Histological examination of the pancreas of these two monkeys showed scattered proinsulin-positive cells, mostly organized as single cells or in small clusters, not associated with glucagon-positive cells, but often to ducts, similar to the ones just recently described (8,20). The frequency of small proinsulin-positive cell aggregates was higher in the monkeys with recovered β-cell function than in diabetic controls but lower than in nondiabetic monkeys. While on one hand we may hypothesize that new cells formed, data do not allow to rule out that proinsulin-positive cells result from a degranulation-regranulation process, as described by Sherry in the autoimmune NOD mouse model (21). However, if regranulation were the mechanism of recovery of the β-cells, proinsulin-positive cells associated with the damaged islets (thus near large glucagon-positive cell aggregates) should have been seen.

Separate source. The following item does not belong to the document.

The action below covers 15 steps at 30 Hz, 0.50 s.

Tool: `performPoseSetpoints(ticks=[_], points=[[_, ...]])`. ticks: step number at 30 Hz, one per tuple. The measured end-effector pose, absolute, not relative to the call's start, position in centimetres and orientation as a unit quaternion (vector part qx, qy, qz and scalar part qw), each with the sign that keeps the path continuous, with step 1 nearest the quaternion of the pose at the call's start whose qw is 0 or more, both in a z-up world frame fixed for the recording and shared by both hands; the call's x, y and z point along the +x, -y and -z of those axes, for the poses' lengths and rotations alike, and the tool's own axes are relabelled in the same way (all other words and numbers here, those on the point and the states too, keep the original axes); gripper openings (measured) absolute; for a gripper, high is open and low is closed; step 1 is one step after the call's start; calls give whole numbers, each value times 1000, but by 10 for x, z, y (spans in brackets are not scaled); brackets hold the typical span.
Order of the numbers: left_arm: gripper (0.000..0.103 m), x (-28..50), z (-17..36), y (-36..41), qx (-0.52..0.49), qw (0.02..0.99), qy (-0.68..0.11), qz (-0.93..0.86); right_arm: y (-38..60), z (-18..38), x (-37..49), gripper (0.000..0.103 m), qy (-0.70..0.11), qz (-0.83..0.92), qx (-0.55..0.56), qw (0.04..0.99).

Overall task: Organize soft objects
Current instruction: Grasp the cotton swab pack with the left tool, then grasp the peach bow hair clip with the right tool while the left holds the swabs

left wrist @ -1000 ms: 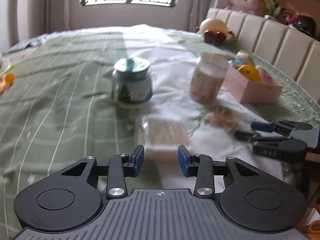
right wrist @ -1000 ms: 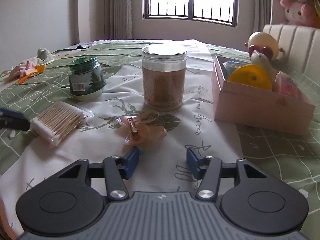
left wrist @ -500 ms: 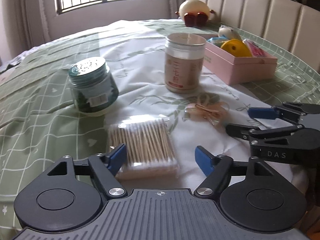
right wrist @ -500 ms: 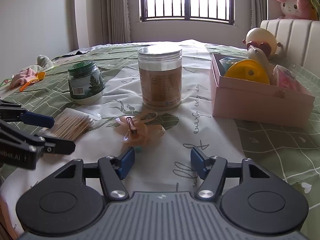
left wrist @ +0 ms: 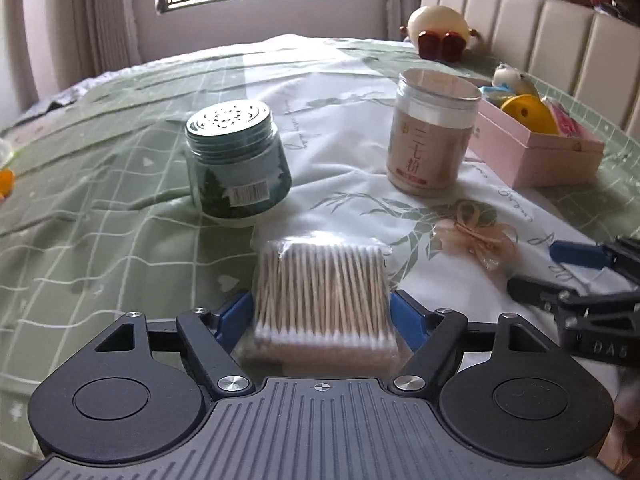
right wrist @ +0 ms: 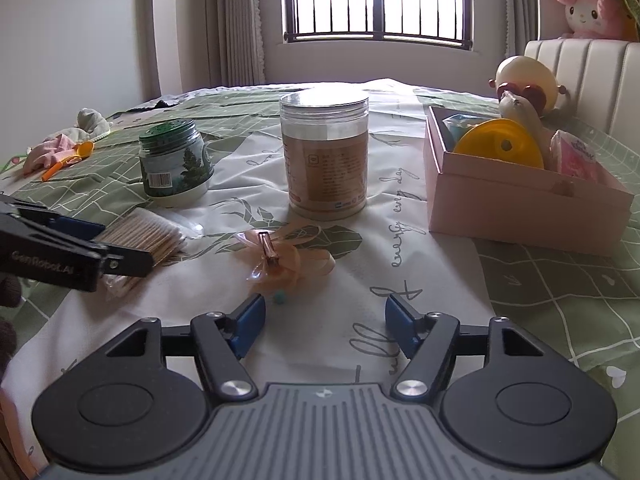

Interesting features in the pancreas of these monkeys were the presence of proinsulin-positive cells expressing CK19 within and outside the ducts as well as CK19+/PDX-1–positive/proinsulin-positive cells, suggesting that β-cells may have formed ex novo from duct progenitors, recapitulating pancreatic organogenesis and neogenesis. In agreement with this observation seems to be the molecular analysis of factors physiologically involved in organogenesis, although the modest numbers of monkey tissue for this study limits the soundness of the conclusion (Supplemental Fig. 5).

An additional characteristic of the pancreas of these monkeys was the presence of. glucagon-positive/GLUT2+ cells. A lack of evidence for glucagon-positive/proinsulin-positive cells suggests that glucagon-positive/GLUT2+ cells were unlikely committed to becoming β-cells, recalling embryonic development phases when GLUT2 is expressed temporarily in pancreatic non–β-cells, likely acting as a signal for further development (22).

The histological findings indicate that damage secondary to STZ may be itself a trigger for pancreatic regenerative responses; however, it seems unable to sustain sufficient β-cell recovery. To explain the phenomenon observed in these two monkeys, additional stimuli and peculiar conditions must be contemplated. One factor of interest was age: these monkeys were the youngest in the study (38 and 26 months compared with 49 ± 6 months for all others).

The failure of the graft, i.e., islet β-cell dysfunction and death, may also have fostered regenerating signals, as described in other forms of pancreatic injury (23). This would be in line with reports indicating that patients experiencing islet allograft loss can still exhibit detectable C-peptide levels and a better management of the diabetic status (24,25), even if their immunosuppressive regime included sirolimus and tacrolimus, both known to limit β-cell regeneration (7).

Recovery of the β-cell function can occur in nonhuman primates: the mechanisms that lay behind it, however, remains to be demonstrated.